Insider trading: Publicly-traded multinationals need global code of conduct provisions that ban insider trading in the company’s own stock. Organizations like professional services firms whose employees’ jobs afford them access to insider information about publicly-traded clients need client insider trading restrictions.
Audit/accounting fraud/substantive SOX compliance: Sarbanes-Oxley-regulated multinationals are subject to audit/accounting rules that reach operations worldwide. Codes of conduct often impose SOX accounting and compliance standards worldwide, with an explanation of why compliance is vital. Indeed, as a best practice, even certain non-SOX-regulated multinationals include audit/accounting provisions in their codes.
US federal sentencing guidelines: Violations of some US laws with extraterritorial effect can lead to a US criminal conviction. Multinationals draft global code of conduct provisions cognizant of provisions in US federal sentencing guidelines that offer affirmative credit for certain human resources policies meant to curtail illegal conduct. Of course, codes tend not to discuss sentencing guidelines explicitly; the drafting issue is imposing human resources rules and non-compliance sanctions robust enough to earn sentencing credit.
Data privacy/processing: Data “protection” laws in the European Union, Argentina, Australia, Canada, Hong Kong, Japan, and elsewhere impose tough mandates on multinationals that run global human resources information systems. Multinationals’ compliance initiatives should impose tight rules on employees who “process” personal data. Codes of conduct often set out these rules.
Monitoring communications and reserving right to search: A best practice for a handbook issued domestically within the United States is to clarify that employees should not have expectations of privacy in employer-provided communications systems, by expressly reserving the employer’s right to monitor employee e-mails, telephone calls, and the like—and sometimes also reserving a right to search offices, desks, lockers, even lunch boxes. American employers drafting global codes of conduct often try to extend an American-style right-to-monitor/search provision globally. The problem is that data privacy laws outside the US differ radically; the American approach of using an employee communication to defeat an ”expectation of privacy” simply is not enough in many countries. But there is no “magic bullet” here. Global employee monitoring provisions need careful structuring to account for the employer’s specific needs and the specific jurisdictions in play. And regardless of what monitoring rights a global code of conduct purports to reserve, in many jurisdictions employers will need legal advice before invoking any such purportedly/reserved right.
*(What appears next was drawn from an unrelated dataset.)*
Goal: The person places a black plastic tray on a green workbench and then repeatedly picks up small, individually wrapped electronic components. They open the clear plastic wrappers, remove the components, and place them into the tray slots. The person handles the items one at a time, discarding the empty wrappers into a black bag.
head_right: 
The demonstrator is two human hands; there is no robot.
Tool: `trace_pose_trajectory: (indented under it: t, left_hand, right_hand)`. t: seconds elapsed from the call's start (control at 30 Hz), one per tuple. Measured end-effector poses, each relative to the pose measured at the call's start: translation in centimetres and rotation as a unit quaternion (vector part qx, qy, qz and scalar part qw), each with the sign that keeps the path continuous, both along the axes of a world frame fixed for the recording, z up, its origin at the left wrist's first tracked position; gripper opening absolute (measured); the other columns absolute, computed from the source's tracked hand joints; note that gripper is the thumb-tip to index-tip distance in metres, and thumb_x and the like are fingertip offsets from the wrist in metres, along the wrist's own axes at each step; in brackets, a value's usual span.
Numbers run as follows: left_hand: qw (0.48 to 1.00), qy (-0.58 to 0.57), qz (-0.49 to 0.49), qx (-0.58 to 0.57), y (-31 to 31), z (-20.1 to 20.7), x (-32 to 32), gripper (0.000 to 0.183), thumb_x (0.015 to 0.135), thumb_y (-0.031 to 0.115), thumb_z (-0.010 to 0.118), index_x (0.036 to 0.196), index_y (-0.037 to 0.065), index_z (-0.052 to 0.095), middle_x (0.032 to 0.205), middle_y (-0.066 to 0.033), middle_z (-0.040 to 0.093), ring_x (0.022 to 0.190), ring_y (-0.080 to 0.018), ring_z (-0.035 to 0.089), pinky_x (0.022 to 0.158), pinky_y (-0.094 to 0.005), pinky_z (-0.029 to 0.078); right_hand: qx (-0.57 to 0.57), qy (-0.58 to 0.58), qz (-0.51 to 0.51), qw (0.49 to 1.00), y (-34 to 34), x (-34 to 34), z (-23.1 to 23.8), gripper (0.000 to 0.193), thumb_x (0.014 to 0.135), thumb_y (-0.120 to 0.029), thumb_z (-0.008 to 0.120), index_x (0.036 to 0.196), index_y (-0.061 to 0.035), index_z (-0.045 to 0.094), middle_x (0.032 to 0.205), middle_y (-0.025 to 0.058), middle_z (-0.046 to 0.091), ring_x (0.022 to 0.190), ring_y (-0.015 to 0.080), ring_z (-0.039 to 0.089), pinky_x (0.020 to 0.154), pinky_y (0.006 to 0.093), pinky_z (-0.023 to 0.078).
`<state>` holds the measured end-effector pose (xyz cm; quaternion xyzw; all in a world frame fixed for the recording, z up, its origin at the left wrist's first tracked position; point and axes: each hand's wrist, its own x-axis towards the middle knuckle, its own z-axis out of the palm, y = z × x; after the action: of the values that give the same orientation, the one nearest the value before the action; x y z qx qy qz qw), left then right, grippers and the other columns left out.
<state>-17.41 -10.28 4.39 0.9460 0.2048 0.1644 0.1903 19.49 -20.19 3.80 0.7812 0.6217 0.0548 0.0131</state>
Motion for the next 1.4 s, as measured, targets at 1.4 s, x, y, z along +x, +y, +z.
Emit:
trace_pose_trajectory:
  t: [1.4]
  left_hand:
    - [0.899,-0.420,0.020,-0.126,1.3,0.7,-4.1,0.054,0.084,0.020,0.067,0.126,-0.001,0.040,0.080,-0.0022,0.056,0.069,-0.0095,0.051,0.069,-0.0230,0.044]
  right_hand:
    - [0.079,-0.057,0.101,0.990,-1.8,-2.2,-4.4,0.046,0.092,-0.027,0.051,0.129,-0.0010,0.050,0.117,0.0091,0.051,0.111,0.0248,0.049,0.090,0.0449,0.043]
Environmental protection: Some global codes of conduct contain provisions requiring employees to comply with local environmental laws, and some codes require complying with the more protective of local law/US law, or global standards.
Intellectual property: Some global codes contain intellectual property provisions instructing employees to respect others’ copyrights, such as in photocopying or e-mailing copyrighted materials or copying software.
Restrictive covenants and trade secrets: Global codes of conduct often purport to impose on worldwide workforces restrictive-covenant-like prohibitions—confidentiality, post-termination non-compete and non-solicitation of employees/customers restrictions. But a code of conduct is an impotent medium to impose these. Restrictive-covenant-type rules often need to appear in an employee’s signed contract, and enforceability rules differ widely by country, with some countries requiring extra consideration, making a global approach totally infeasible. As such, restrictive covenant topics are best left out of a code of conduct (other than perhaps a short statement of the employer’s commitment to enforce any employee-signed covenants). This said, though, a confidentiality provision can be appropriate, as can a general statement on the importance of complying with applicable trade secrets laws.
Safety in the workplace and pandemic response: Most every country has workplace safety laws broadly analogous to US OSHA. While no code of conduct can replicate all applicable safety rules, many codes contain provisions requiring compliance with applicable safety rules and imposing accident reporting procedures. Some multinationals impose more complex global safety frameworks that include, for example, pandemic response protocols. These require special attention to additional issues.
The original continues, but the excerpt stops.